最近知ったのですが、AWS Generative AI Solution Box というものを使うと GenU を始めとする AWS が提供する AI ソリューションを環境の用意なしで簡単にデプロイできることを知りました。

DevelopersIO には CDK を使う標準のデプロイ方法を紹介するブログはいくつかあったのですが、AWS Generative AI Solution Box を使ってデプロイしている記事がなかったので今回試してみました。

https://dev.classmethod.jp/articles/generative-ai-use-cases-jp-handson-kb-rag/

https://dev.classmethod.jp/articles/genu-bedrock-knowledgebases-agents-crossaccount/

AWS Generative AI Solution Box

AWS Generative AI Solution Box とは、オープンソースで開発されている生成 AI の活用や開発に役立つアプリケーションを 1 click デプロイする機能を提供しているリポジトリのことです。

https://github.com/aws-samples/sample-one-click-generative-ai-solutions

本日時点では以下のソリューションがサポートされています。

ウェブサイトは以下となりまして、AWS アカウントにログインした上でウェブサイト上から上記 AWS ソリューションの中からデプロイしたいものを決めます。

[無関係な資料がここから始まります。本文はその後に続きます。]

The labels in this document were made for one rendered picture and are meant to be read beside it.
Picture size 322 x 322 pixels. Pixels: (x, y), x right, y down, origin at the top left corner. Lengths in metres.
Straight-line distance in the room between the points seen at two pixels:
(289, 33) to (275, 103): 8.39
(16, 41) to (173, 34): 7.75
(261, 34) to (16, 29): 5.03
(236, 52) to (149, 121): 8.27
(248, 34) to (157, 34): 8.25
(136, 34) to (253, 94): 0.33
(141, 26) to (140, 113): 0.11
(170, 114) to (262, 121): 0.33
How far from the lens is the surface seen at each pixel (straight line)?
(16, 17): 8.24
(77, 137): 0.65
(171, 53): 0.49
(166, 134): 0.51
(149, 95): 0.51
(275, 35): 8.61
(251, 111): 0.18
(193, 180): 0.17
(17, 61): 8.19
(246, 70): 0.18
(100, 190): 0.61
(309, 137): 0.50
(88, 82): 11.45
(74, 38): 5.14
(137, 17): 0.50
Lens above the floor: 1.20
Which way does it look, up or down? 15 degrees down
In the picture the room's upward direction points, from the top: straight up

https://aws-samples.github.io/sample-one-click-generative-ai-solutions/

リージョン選択コントロールと「Deploy」ボタンがあるので、そこからそのまま AWS マネジメントコンソール上にテンプレートが展開されてデプロイまで出来る感じです。
実体としては CDK デプロイ可能な基盤を含めてデプロイできる CloudFormation テンプレートです。

Generative AI User Cases (GenU) をデプロイする

今回は GenU のデプロイ方法を確認したかったので、AWS ソリューションの中から GenU をデプロイしてみましょう。
まず事前に AWS アカウントへのログインを済ませておきます。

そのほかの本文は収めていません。